Dataset content:
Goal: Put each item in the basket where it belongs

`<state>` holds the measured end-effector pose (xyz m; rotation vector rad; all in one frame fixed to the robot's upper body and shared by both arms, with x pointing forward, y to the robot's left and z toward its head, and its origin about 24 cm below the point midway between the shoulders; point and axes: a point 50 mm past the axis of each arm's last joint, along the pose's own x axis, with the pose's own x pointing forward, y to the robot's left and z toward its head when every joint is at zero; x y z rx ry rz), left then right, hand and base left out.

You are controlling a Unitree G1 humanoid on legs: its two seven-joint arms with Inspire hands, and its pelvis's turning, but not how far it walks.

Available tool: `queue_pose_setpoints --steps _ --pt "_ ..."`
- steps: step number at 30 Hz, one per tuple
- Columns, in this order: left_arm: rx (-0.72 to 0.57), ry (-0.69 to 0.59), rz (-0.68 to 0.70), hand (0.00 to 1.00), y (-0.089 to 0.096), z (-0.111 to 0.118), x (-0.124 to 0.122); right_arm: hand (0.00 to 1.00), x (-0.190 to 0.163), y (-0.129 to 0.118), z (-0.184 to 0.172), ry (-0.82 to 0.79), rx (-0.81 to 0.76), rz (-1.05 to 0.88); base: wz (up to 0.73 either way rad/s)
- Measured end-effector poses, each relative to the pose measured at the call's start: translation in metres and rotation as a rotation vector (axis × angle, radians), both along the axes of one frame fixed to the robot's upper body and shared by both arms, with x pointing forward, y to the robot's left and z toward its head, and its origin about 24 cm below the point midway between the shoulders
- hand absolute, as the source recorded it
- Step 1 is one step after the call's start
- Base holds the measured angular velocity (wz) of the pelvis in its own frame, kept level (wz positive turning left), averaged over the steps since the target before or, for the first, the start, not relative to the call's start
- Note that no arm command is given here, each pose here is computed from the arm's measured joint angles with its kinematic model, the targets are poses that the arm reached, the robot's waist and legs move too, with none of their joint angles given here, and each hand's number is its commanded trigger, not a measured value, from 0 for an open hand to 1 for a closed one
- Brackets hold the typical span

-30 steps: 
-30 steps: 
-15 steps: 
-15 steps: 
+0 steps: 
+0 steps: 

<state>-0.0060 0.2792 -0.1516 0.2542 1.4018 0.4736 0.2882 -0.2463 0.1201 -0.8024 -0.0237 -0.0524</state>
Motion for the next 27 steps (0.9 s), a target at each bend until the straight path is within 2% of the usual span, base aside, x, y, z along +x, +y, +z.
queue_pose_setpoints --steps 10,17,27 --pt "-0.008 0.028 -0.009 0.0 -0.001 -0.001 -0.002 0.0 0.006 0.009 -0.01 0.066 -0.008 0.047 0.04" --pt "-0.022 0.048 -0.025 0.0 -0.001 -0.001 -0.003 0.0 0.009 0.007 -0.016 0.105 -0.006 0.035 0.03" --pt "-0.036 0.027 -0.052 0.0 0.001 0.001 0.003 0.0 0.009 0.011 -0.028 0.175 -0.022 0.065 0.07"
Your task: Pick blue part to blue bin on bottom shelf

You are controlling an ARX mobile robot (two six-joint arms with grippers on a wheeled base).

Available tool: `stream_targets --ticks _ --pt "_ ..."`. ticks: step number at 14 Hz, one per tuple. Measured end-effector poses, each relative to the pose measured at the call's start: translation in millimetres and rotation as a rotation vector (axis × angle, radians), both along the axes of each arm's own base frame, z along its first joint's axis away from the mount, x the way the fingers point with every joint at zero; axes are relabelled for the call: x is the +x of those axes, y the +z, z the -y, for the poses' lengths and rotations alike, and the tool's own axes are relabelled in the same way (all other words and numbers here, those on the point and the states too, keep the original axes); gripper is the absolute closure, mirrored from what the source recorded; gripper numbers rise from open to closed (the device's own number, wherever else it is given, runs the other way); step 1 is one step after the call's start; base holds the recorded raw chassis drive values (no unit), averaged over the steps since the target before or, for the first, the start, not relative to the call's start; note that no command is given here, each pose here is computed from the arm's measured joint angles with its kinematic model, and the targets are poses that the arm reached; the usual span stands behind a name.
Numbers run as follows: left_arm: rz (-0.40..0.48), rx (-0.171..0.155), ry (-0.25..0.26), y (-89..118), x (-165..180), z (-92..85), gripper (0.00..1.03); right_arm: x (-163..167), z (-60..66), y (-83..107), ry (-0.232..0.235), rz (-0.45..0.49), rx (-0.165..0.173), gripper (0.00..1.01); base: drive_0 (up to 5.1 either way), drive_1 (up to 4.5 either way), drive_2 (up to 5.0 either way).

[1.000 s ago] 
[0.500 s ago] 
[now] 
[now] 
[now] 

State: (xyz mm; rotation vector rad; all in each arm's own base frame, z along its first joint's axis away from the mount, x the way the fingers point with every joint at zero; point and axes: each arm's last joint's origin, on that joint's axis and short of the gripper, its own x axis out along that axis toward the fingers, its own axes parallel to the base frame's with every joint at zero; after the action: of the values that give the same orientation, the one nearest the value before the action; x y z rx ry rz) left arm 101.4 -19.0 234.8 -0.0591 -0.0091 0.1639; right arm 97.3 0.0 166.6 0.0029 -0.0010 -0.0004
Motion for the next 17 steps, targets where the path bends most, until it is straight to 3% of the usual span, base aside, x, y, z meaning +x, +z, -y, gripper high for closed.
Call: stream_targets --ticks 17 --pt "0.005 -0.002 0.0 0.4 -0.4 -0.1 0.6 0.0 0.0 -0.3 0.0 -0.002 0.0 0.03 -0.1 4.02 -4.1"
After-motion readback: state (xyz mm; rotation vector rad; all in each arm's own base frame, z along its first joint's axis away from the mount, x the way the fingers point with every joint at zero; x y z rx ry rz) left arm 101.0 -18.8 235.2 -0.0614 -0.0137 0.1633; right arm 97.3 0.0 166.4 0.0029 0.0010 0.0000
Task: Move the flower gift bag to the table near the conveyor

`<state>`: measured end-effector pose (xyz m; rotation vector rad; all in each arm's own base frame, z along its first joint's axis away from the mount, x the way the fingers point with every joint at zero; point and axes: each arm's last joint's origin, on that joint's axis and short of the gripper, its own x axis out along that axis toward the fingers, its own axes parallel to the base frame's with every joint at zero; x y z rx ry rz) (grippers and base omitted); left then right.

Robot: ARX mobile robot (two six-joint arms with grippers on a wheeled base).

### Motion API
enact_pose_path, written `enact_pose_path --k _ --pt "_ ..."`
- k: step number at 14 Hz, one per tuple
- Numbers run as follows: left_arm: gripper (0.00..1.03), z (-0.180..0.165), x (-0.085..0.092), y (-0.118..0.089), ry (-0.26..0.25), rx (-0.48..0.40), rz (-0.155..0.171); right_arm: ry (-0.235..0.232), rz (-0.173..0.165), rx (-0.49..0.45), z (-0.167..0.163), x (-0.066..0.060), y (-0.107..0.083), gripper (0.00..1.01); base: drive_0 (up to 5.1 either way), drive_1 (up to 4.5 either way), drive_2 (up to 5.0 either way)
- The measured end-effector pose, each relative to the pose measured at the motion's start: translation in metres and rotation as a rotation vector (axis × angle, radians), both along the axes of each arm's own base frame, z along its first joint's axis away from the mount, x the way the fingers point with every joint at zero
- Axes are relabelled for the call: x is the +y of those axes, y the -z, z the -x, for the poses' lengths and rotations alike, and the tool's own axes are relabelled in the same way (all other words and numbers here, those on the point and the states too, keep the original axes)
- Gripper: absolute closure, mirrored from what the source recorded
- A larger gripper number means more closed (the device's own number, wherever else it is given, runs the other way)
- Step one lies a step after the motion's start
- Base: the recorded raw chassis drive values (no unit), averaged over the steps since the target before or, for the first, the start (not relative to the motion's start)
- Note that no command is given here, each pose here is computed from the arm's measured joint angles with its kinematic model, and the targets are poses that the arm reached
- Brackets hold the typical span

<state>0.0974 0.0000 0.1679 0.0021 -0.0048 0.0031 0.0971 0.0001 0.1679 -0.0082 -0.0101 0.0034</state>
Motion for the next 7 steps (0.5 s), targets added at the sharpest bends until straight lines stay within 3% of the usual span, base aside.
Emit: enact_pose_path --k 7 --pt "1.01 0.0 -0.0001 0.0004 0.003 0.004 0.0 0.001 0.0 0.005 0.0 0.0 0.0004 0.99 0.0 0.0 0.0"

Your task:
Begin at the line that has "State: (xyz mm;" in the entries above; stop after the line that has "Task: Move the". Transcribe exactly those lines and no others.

Exercise output:
State: (xyz mm; rotation vector rad; all in each arm's own base frame, z along its first joint's axis away from the mount, x the way the fingers point with every joint at zero; point and axes: each arm's last joint's origin, on that joint's axis and short of the gripper, its own x axis out along that axis toward the fingers, its own axes parallel to the base frame's with every joint at zero; after the action: of the values that give the same orientation, the one nearest the value before the action; x y z rx ry rz) left arm 101.4 -19.0 234.8 -0.0591 -0.0091 0.1639; right arm 97.3 0.0 166.6 0.0029 -0.0010 -0.0004
Motion for the next 17 steps, targets where the path bends most, until it is straight to 3% of the usual span, base aside, x, y, z meaning +x, +z, -y, gripper high for closed.
Call: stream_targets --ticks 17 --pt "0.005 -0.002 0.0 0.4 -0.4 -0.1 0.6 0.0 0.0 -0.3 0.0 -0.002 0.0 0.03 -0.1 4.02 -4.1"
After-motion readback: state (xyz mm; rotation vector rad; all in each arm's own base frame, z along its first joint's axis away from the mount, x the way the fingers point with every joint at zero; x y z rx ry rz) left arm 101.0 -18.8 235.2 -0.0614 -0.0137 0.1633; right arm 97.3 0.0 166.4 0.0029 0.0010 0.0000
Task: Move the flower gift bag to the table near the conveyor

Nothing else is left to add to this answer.